▸ What to do: If a line of the records holds the word "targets", copy it out.

▸ Dataset:

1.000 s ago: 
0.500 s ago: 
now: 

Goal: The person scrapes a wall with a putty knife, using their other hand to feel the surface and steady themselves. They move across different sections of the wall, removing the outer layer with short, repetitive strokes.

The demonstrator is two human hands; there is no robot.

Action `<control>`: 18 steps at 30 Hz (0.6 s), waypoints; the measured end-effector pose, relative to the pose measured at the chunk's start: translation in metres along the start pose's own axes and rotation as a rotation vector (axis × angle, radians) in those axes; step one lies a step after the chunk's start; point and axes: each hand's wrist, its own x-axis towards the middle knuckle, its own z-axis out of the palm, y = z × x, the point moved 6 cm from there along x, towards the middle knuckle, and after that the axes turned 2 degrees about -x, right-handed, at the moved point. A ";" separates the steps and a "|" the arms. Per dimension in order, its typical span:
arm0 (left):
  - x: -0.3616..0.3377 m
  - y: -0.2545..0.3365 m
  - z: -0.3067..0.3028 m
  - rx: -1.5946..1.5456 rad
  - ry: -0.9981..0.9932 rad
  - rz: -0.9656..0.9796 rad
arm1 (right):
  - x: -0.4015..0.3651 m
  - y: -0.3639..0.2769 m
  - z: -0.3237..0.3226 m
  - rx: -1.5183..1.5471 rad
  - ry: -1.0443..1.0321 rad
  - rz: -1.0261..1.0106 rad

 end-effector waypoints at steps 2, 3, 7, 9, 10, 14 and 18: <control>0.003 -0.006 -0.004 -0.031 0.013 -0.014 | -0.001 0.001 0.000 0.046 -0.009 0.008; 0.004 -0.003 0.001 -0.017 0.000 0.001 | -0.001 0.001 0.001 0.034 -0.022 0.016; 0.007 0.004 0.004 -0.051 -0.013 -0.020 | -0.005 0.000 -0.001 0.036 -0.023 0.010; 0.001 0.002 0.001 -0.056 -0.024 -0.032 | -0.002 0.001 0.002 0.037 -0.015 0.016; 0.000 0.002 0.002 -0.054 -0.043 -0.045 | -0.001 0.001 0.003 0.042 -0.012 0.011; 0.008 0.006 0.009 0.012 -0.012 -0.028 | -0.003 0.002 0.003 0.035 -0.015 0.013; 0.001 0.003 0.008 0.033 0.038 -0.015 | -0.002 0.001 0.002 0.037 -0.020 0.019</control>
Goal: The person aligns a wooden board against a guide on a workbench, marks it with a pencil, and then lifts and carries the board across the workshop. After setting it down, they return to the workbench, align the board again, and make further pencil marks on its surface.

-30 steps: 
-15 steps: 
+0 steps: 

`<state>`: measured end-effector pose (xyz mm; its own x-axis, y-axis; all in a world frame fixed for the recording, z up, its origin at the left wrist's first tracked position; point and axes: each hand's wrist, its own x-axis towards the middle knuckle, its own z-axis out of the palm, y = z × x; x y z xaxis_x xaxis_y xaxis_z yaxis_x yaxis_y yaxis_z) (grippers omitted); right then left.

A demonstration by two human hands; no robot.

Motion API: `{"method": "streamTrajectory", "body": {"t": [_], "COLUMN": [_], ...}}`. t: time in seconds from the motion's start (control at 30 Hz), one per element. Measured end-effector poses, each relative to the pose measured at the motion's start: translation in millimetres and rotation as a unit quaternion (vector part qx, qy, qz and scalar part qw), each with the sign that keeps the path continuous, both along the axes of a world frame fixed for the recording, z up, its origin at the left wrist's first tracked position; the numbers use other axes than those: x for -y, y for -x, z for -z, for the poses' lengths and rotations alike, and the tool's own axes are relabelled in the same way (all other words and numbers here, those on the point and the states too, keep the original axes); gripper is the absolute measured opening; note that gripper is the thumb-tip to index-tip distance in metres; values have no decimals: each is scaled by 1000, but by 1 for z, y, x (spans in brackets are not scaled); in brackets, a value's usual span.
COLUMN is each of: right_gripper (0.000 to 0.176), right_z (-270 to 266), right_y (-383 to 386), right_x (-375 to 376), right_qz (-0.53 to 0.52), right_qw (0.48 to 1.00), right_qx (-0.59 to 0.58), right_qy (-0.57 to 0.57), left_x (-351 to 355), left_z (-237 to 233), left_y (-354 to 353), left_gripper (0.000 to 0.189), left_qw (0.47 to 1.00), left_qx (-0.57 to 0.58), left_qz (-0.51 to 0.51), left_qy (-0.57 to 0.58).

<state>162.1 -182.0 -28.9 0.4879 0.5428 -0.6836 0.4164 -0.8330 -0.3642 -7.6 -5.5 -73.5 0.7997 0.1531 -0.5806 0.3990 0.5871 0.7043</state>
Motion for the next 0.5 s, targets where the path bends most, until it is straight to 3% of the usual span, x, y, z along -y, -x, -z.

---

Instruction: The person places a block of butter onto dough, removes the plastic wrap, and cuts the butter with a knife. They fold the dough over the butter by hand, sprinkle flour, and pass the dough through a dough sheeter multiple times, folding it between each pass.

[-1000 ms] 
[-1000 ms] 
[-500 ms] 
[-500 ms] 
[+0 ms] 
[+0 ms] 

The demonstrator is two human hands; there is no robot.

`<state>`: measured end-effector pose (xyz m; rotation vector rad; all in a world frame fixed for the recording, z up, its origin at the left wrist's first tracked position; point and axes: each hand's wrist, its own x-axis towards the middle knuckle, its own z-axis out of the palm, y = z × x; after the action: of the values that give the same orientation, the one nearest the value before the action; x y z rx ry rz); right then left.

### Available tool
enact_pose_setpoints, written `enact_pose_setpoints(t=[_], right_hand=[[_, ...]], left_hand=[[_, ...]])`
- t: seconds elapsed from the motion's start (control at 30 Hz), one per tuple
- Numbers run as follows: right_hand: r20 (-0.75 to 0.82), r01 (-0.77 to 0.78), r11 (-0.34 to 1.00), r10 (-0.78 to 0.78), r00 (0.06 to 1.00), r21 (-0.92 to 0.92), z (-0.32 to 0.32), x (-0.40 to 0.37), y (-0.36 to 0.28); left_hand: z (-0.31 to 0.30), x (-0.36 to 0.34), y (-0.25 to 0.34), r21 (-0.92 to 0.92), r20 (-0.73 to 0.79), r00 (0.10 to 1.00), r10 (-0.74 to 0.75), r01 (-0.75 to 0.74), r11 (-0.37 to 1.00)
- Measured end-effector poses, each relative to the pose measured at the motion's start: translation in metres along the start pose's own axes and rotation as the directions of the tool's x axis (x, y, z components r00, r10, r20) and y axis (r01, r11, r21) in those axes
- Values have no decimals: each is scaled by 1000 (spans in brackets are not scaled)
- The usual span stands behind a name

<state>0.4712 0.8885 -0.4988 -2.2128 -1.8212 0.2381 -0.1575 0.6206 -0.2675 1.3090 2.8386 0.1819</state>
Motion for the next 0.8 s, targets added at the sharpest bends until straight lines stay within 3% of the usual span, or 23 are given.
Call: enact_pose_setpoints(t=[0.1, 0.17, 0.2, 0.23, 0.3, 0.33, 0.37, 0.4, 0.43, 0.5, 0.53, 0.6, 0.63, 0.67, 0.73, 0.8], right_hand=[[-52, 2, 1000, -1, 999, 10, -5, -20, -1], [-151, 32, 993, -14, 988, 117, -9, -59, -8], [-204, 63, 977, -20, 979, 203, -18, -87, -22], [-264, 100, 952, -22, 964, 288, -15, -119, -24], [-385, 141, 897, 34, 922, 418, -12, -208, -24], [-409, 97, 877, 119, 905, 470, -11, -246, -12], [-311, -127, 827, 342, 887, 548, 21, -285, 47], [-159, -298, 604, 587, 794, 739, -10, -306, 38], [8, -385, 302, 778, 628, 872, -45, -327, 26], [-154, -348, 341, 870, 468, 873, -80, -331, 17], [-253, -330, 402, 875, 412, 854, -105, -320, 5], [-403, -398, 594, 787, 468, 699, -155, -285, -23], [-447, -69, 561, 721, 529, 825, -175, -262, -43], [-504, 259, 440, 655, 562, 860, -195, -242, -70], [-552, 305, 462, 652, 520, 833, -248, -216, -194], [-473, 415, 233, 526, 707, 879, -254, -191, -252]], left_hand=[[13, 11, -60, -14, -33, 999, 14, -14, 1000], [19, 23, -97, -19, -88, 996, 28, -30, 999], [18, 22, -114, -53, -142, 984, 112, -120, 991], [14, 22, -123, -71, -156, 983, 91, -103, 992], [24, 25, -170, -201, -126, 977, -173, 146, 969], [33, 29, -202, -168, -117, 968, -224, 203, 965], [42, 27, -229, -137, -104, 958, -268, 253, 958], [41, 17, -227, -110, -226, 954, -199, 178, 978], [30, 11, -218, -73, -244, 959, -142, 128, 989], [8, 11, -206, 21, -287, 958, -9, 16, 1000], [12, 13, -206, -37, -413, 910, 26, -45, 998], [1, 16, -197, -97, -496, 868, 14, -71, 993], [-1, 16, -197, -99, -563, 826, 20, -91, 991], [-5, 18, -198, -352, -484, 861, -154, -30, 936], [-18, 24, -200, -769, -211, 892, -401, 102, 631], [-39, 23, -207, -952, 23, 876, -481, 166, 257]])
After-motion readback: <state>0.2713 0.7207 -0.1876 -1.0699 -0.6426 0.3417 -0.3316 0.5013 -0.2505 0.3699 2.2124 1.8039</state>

▸ Result for this exercise:
Motion for the next 0.5 s, targets where the path bends most, until it is straight to 3% of the usual span, x, y, z along -y, -x, -z.
Motion for the next 0.8 s, targets added at the sharpest bends until straight lines stay within 3% of the usual span, or 23 are given.

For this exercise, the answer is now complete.